Task brief ▸ Nothing but the lines from the top of the following entries through the line with "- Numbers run" should be printed, exactly as they are.
--------------------------------------------------
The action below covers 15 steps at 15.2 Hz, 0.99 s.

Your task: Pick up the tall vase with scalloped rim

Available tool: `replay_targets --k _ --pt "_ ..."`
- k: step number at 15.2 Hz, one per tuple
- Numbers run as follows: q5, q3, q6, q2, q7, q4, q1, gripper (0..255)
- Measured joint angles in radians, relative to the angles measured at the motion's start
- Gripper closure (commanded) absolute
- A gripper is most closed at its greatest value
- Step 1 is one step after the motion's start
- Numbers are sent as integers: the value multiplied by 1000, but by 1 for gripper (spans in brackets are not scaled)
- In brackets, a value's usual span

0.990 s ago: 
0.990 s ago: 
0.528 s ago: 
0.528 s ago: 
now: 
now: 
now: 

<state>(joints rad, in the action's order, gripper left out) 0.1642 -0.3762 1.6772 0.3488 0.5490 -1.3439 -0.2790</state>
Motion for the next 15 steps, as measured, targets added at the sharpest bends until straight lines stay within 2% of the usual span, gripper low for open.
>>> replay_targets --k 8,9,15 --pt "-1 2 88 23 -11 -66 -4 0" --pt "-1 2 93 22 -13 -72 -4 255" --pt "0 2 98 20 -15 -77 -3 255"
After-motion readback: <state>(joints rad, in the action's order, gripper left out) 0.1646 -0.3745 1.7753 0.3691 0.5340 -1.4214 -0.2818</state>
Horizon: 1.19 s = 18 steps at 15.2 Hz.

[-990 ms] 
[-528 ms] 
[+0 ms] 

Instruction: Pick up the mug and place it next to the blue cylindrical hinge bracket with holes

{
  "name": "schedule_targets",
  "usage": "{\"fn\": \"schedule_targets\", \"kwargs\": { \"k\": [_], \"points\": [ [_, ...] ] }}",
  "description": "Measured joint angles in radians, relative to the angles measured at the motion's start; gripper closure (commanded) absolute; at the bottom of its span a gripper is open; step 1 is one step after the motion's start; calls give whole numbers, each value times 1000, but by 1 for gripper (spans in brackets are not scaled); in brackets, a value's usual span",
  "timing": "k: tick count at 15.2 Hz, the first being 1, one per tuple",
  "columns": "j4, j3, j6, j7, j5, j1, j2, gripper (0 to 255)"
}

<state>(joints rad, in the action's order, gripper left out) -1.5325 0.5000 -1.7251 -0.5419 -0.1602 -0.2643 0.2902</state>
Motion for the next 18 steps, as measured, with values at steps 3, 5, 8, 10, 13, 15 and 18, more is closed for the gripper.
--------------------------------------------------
Output of the task ▸
The action below covers 15 steps at 15.2 Hz, 0.99 s.

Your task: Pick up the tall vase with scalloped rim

Available tool: `replay_targets --k _ --pt "_ ..."`
- k: step number at 15.2 Hz, one per tuple
- Numbers run as follows: q5, q3, q6, q2, q7, q4, q1, gripper (0..255)

No additional output is required.